## DATA PROVIDED

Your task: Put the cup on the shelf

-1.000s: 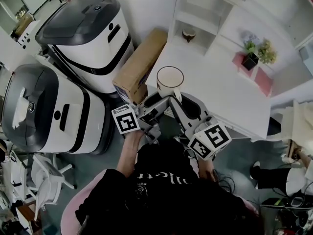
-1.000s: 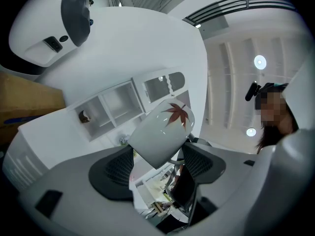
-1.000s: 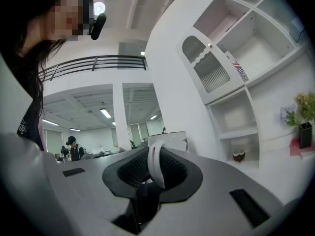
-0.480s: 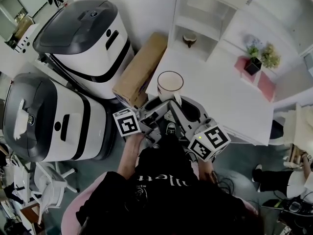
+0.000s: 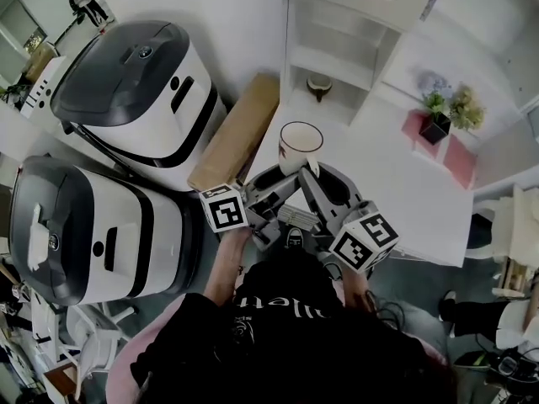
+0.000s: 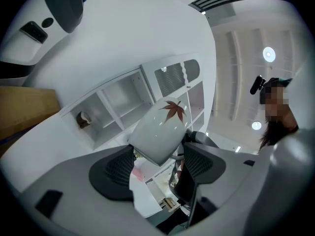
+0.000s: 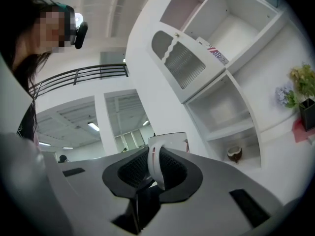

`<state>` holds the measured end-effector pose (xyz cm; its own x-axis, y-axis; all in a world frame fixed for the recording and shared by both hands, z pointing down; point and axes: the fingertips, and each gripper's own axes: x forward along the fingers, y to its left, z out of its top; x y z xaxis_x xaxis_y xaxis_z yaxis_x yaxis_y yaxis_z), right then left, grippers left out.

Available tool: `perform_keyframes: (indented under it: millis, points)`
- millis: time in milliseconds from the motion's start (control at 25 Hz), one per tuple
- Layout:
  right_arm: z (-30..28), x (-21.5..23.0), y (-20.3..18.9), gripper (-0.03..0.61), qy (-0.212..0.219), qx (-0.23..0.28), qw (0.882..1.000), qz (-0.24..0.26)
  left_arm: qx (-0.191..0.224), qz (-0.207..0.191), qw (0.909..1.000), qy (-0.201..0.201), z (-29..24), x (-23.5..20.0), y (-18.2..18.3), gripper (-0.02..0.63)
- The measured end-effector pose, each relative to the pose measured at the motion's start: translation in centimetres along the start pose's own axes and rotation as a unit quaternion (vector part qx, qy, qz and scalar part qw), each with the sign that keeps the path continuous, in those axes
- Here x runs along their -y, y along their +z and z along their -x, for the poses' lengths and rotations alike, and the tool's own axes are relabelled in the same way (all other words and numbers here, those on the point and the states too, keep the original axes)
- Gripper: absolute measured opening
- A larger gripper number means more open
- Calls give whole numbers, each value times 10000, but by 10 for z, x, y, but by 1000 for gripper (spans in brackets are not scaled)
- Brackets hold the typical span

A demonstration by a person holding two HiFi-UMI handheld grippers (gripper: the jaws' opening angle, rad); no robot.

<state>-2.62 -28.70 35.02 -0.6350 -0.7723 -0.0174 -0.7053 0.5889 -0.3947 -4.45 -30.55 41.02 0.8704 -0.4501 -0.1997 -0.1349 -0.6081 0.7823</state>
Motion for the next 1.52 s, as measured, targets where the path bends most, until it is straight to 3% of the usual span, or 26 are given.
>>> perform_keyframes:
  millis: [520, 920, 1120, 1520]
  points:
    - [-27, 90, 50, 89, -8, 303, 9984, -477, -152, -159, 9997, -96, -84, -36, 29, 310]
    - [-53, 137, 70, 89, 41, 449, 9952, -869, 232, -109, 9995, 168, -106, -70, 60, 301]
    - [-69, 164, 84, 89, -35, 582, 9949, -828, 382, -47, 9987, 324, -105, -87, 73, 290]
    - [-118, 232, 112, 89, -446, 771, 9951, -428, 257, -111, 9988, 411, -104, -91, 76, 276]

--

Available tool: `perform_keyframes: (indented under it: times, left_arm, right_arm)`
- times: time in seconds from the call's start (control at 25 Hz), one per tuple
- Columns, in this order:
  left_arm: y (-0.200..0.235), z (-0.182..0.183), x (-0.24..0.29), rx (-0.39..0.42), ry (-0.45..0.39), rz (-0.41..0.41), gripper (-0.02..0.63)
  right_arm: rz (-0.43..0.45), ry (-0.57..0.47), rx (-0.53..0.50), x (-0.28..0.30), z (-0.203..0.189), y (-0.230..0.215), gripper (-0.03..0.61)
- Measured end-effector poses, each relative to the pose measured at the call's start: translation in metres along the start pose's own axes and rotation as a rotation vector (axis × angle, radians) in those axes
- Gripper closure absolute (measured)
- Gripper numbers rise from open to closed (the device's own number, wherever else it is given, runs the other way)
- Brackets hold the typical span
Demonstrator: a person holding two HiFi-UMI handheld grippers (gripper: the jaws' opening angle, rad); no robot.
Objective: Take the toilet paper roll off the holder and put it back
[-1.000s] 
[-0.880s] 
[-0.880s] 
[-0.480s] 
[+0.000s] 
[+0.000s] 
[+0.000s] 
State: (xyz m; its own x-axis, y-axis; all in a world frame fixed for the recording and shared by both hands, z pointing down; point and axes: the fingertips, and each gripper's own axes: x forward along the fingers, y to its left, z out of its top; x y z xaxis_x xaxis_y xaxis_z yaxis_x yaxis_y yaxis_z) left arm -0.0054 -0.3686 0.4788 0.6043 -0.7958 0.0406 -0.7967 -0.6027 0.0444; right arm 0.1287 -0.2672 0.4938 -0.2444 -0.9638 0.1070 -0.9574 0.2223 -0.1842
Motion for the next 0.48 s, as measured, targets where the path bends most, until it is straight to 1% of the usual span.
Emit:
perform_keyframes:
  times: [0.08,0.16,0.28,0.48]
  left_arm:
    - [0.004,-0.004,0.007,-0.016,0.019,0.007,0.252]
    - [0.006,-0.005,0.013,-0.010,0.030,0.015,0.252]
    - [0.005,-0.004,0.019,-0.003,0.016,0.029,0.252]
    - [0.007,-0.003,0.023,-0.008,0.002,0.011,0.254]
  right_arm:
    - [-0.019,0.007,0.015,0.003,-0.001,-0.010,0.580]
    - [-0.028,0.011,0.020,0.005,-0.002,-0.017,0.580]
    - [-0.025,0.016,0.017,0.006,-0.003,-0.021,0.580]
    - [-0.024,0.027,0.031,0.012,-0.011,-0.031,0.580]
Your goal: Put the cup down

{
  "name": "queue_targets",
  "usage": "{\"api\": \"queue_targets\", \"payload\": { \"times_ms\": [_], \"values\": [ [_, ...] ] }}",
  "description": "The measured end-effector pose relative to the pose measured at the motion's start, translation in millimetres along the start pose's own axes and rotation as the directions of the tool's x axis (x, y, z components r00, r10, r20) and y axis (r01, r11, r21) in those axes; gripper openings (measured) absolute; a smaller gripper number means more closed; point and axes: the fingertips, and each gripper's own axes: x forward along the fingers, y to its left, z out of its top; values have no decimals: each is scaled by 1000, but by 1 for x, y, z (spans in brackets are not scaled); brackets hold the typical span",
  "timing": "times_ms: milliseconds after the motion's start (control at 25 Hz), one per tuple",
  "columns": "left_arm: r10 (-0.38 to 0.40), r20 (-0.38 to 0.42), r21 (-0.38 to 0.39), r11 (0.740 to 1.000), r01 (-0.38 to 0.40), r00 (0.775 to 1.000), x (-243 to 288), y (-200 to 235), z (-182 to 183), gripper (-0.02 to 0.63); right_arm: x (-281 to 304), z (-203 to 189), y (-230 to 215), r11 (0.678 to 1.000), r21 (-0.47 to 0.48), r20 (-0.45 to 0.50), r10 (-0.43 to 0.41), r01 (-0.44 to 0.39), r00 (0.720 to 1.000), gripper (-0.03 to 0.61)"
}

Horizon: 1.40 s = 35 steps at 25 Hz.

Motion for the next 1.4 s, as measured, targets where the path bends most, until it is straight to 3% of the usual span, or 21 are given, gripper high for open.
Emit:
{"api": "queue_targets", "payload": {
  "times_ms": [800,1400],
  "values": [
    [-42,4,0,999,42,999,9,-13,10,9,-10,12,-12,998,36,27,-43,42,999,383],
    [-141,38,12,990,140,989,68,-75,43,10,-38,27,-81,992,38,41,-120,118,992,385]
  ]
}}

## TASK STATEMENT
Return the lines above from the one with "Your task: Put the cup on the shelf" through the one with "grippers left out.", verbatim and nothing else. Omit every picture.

## ANSWER BELOW
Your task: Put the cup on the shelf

-1.000s: 
-1.000s: 
-1.000s: 
-0.480s: 
+0.000s: 
+0.000s: 
+0.000s: 

`<state>` holds the measured end-effector pose (xyz cm; its own x-axis, y-axis; all in a world frame fixed for the recording and shared by both hands, z pointing down; point and axes: the fingertips, and each gripper's own axes: x forward along the fingers, y to its left, z out of its top; x y z xaxis_x xaxis_y xaxis_z yaxis_x yaxis_y yaxis_z), right then left, grippers left out.

The work on this exercise is complete.